I said while lowering my knife. "Yes, yes I scared you good. Now, work, I controlled most of the losses. You had to get into this shit the week we had all the investors and public stake holdings lined up, wonderful kiddo"

"I don't control what stupid people do Allan. Although I might be able to control Aidan and his stupid bottles"

"Mhmm heartbreak, thats something I never thought he would have to go through"

"Its not heartbreak allan, I said I loved him and he went crazy- not in a nice way by the way"

"Its not the 'I love you' that made me lash out you know, he thinks you are being dishonest"

"How do you even-"

"Elijah has a big mouth. And the walls are thin in that stinky hospital"

"YOU WERE AT THE HOSPITAL?" I said while standing up,

"Yes yes your father has a big mouth too. Now sit"

I huffed by agreed to sit down, it did sort of hurt my ankle. "So you know?" "Yes I know, and to be fair, I would not blame you if you want to enter the mafia world, I mean that option is always ready for you right? And that might be more appealing to you-"

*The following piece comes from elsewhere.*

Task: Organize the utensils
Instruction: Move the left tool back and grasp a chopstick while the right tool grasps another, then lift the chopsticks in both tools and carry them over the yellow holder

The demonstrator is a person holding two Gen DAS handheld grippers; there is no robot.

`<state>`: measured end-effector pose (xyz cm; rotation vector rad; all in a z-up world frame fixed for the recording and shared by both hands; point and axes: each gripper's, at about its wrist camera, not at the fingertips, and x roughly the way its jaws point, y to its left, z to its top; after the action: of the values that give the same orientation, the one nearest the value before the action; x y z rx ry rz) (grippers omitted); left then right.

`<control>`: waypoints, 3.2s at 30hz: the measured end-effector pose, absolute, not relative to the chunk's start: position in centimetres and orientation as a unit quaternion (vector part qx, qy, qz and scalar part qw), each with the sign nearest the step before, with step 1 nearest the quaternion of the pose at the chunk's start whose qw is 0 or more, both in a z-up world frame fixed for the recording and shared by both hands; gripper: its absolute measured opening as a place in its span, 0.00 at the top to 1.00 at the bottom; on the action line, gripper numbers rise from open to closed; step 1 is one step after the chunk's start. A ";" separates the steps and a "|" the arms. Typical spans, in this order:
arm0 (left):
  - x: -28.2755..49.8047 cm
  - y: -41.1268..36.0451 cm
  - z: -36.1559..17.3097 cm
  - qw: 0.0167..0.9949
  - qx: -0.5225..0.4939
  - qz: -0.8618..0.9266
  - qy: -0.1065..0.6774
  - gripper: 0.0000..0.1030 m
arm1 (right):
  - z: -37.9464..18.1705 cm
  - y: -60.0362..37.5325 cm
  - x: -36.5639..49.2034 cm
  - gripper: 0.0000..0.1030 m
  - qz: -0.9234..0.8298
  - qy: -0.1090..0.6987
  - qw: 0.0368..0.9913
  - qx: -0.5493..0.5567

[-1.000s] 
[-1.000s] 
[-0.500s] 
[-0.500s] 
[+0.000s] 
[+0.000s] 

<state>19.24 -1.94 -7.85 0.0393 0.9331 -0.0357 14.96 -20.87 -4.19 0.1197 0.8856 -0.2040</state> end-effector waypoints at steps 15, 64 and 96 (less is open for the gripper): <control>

"Do you even know me? I dont want to kill, I want to make. I make things, I love to create. Mafia kills. I dont, and with the option of joining it, I have the option of never talking about it again until I HAVE to. I can substitute that as well. As of now, I need the support of the mafia, I won't let them go, but as soon as its all done, I'll be a monetary support. No discussions about throat slicing please"

"You know thats not what- Nevermind. As I was saying, its not the expression of love that he fears or hates. You hid various things from him for multiple years, how does he know that you aren't saying 'I love you' just so he can stay?"

"Because I've said it before, and ive stayed. I always stayed. He left, that was his choice. He left and I stayed and I'll always stay."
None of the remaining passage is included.